# 20 week puppy scared of other dogs? Normal?



## White GSD (Jul 8, 2009)

The other day I brought Kylo into a Petsmart and he was confronted by a 2 year old Great Dane. The Great Dane was very passive, and showed no signs of aggression, he was merely interested in meeting Kylo. However, as soon as the Great Dane got within 5 feet of Kylo, my dog literally threw himself on his back, belly up, and started to cry. I kid you not, Kylo was crying.

I read in a book that the German Shepherd is characterized by "fearlessness and confidence, an aloof personality makes them approachable, but not inclined to become immediate friends with strangers." 

Kylo pretty much failed this description, but I am wondering if its natural/normal for puppies to be scared/weary of other (larger) dogs? Considering is was a Great Dane and all. Do I need train Kylo to be more confident? On the bright side, I probably wont have any aggression/dominance issues! 

Thanks for the help!


----------



## Elaine (Sep 10, 2006)

Give your puppy a break. He's just a baby and he was confronted by a giant of a dog so he did what any smart puppy would do and that's be submissive and hope the giant didn't kill him. He's never seen a dog that big before and was totally intimidated. 

It was your job to prevent your puppy from being so overwhelmed. You should have either removed your little guy entirely, kept the Dane at a distance that your puppy would find comfortable, or ask them to put the Dane in a down so he was on the same level as your puppy.
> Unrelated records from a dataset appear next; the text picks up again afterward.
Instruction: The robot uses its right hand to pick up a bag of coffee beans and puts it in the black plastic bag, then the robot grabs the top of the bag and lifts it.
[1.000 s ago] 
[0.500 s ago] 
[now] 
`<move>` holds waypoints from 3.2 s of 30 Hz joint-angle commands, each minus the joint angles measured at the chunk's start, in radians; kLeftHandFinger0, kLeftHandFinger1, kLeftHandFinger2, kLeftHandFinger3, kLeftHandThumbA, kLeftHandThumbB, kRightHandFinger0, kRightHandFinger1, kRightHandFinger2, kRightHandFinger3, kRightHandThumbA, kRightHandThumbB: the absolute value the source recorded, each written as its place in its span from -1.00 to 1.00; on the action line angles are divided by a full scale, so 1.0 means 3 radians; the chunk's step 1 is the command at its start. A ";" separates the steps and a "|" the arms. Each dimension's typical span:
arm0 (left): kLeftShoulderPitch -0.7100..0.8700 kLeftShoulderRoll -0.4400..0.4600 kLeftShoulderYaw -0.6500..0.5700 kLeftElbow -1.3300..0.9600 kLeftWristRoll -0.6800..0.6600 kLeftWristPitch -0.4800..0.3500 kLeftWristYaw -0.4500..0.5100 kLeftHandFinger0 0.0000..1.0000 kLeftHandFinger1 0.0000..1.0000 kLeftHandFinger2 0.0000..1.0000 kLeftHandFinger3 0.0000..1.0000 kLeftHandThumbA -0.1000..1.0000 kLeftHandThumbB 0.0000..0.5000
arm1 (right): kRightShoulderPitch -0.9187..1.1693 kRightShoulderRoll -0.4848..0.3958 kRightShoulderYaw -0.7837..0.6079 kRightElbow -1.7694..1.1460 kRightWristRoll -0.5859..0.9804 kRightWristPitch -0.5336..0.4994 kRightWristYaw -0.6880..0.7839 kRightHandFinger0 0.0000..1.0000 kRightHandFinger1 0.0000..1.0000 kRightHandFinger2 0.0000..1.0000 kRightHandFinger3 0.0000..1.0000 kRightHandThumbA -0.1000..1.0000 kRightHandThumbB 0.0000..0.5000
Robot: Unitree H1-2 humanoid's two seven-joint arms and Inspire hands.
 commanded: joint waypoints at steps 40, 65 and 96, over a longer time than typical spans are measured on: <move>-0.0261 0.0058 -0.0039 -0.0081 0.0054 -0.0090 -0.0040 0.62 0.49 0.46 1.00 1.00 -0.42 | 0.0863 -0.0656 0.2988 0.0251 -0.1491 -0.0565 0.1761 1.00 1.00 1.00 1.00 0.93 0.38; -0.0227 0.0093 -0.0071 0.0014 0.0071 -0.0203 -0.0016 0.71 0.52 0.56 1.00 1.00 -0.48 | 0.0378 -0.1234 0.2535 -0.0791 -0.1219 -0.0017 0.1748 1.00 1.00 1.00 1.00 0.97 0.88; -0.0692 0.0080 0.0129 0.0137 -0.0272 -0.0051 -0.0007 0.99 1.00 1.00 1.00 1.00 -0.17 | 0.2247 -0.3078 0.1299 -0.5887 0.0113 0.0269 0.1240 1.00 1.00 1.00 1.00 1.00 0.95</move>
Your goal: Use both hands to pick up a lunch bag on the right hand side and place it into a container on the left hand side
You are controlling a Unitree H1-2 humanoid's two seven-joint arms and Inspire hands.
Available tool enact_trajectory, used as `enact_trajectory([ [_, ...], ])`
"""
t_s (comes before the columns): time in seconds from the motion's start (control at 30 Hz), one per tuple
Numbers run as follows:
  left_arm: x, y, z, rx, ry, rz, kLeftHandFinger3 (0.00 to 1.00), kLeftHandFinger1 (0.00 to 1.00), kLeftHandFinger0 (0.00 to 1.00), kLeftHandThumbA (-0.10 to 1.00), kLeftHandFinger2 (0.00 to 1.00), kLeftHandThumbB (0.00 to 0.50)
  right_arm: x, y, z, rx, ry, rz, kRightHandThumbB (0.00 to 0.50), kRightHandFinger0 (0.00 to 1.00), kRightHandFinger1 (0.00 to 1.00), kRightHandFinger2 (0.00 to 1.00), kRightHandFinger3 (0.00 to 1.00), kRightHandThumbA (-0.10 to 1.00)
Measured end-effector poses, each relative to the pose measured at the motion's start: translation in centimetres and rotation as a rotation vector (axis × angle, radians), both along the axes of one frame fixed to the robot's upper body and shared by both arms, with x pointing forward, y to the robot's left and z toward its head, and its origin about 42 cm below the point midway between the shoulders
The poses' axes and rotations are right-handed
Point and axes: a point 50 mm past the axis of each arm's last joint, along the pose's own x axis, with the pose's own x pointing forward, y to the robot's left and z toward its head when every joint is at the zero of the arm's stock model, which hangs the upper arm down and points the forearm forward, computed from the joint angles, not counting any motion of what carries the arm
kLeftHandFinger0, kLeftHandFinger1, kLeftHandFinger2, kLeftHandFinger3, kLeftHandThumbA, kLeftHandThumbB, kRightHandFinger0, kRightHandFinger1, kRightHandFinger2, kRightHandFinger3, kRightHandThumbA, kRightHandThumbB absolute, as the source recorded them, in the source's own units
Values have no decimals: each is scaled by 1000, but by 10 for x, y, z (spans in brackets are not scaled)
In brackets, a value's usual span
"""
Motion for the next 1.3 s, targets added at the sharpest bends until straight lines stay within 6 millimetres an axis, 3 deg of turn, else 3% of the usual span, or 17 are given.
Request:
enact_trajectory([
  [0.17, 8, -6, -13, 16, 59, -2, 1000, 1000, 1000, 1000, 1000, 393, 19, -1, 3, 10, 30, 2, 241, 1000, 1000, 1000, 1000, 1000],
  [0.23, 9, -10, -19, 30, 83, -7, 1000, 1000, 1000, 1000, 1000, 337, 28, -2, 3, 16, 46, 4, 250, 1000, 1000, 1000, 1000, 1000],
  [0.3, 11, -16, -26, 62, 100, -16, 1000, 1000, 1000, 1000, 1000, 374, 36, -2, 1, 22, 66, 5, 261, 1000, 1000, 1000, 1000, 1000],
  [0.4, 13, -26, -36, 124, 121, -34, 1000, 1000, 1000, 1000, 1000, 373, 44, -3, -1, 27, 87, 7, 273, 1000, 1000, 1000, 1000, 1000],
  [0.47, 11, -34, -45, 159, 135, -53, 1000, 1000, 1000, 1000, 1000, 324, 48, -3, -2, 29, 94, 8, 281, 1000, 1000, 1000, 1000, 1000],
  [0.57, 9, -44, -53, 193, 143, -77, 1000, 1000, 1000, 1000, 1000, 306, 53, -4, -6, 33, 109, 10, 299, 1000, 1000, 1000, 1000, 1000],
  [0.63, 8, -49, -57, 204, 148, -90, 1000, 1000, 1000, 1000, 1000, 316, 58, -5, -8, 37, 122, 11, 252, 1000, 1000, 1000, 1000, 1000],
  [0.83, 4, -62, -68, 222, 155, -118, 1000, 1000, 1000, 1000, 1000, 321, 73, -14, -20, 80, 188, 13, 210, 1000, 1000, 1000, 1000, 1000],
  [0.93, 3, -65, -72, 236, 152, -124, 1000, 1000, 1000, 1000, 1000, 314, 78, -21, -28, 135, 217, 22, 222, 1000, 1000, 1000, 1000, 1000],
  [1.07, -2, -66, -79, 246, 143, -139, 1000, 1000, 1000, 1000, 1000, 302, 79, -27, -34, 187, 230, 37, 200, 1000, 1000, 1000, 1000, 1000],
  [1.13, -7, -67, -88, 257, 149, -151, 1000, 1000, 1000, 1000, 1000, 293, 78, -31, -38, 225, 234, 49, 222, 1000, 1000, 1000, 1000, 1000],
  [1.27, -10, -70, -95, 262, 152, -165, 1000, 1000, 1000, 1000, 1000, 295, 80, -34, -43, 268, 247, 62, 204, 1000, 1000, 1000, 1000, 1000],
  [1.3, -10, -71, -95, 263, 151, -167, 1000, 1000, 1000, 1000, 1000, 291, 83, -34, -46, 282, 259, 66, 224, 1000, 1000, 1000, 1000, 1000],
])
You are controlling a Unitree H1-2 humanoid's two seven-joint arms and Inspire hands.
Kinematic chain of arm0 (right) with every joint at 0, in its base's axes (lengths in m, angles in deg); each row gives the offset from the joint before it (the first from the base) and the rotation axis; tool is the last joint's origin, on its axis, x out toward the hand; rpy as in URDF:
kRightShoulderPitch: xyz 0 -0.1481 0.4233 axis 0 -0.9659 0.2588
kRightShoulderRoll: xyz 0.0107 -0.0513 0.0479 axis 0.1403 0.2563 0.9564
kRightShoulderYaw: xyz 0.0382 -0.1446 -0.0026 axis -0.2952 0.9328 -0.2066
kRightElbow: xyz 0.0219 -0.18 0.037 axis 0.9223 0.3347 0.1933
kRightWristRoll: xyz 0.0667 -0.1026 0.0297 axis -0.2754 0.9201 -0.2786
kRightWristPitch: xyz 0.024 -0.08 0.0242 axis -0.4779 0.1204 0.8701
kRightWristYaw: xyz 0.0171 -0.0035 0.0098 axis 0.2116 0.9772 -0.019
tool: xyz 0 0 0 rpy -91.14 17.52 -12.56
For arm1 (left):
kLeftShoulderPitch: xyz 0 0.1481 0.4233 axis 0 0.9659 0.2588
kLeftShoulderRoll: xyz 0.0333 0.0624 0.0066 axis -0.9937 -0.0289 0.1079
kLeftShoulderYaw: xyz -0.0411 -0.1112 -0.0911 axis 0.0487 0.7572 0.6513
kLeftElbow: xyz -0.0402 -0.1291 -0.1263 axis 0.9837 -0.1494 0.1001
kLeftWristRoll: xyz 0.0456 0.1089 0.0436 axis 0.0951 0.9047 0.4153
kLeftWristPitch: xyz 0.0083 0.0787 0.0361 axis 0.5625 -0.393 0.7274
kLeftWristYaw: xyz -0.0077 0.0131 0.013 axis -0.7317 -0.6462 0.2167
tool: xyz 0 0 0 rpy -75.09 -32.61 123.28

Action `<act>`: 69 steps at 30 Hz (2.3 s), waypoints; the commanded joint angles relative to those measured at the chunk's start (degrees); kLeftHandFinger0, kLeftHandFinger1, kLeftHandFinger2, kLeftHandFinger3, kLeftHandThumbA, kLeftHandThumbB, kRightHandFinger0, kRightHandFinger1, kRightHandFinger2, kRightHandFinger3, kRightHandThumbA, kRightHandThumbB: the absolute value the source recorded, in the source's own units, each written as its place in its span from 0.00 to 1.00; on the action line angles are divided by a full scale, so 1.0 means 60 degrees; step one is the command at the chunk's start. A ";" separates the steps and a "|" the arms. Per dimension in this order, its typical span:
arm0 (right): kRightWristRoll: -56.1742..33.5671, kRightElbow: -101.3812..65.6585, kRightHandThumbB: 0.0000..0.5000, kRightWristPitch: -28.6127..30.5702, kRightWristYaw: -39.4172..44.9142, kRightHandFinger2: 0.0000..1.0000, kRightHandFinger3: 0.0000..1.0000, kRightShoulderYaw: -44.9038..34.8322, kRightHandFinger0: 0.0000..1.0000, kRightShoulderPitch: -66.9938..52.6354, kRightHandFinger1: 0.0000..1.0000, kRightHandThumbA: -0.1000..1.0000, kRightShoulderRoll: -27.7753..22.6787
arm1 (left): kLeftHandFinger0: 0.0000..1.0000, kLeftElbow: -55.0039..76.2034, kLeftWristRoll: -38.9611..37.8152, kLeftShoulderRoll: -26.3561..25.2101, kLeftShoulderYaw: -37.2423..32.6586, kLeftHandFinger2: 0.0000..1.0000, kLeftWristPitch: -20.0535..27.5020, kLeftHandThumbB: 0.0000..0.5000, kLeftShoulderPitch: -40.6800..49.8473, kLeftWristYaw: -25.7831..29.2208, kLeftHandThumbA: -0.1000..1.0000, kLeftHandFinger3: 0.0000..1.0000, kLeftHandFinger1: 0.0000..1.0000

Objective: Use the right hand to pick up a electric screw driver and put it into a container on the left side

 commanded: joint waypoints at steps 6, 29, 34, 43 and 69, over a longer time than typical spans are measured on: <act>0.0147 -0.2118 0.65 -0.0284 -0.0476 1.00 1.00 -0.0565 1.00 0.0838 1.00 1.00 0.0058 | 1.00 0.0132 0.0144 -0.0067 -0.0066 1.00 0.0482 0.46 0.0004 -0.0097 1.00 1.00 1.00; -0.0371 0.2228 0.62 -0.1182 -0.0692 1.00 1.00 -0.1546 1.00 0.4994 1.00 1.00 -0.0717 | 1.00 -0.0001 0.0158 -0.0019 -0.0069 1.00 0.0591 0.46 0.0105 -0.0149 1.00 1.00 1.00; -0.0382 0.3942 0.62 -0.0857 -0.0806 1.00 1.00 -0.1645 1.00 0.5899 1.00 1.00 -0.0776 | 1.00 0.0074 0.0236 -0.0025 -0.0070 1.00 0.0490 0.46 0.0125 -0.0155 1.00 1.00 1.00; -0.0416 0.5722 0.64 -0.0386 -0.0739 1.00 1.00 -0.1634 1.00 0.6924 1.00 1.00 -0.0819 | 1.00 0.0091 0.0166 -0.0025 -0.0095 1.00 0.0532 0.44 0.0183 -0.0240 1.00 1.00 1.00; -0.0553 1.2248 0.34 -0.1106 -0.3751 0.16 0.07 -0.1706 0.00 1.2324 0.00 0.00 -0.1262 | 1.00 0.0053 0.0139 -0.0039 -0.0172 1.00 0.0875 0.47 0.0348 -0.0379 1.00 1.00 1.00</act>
At this age, you want to expose your puppy to everything possible without terrorizing him. You want to keep your puppy to feel safe in all new experiences by not overwhelming him and by keeping things happy and encouraging. This is how you develop a confident, out going dog.


----------



## phgsd (Jun 6, 2004)

Does Kylo react like this to all other dogs or was it only to the Great Dane?
I would be concerned, I like to see a puppy that's not afraid of anything. But most puppies will have some insecurities. If it's a reaction to all dogs, that's a big issue. If it's only to giant dogs then he will just need to be exposed to them more, and hopefully he will quickly realize that they are just like smaller dogs.
Unfortunately fear (if not resolved) can easily turn into aggression as the dog gets older. 
My Djenga was afraid of all other dogs as a puppy. I mean terrified! As she got older it went from fear to fear aggression. She'd bark and growl at any dog she saw. It took a lot of work to keep her from reacting to strange dogs and it's always a work in progress! She understands that it's MY job to keep the other dogs out of her space, not hers.


----------



## BlackPuppy (Mar 29, 2007)

Even my Balto eres on the side of caution with dogs larger than him. Small dogs, otoh, get him going on the playbows.


----------



## White GSD (Jul 8, 2009)

Thanks for the replies!

No, he usually is not afraid of smaller dogs. He sort of just stands there and stares at them. He doesnt bark, but he doesnt approach them either. After some time, he will ignore the smaller dogs.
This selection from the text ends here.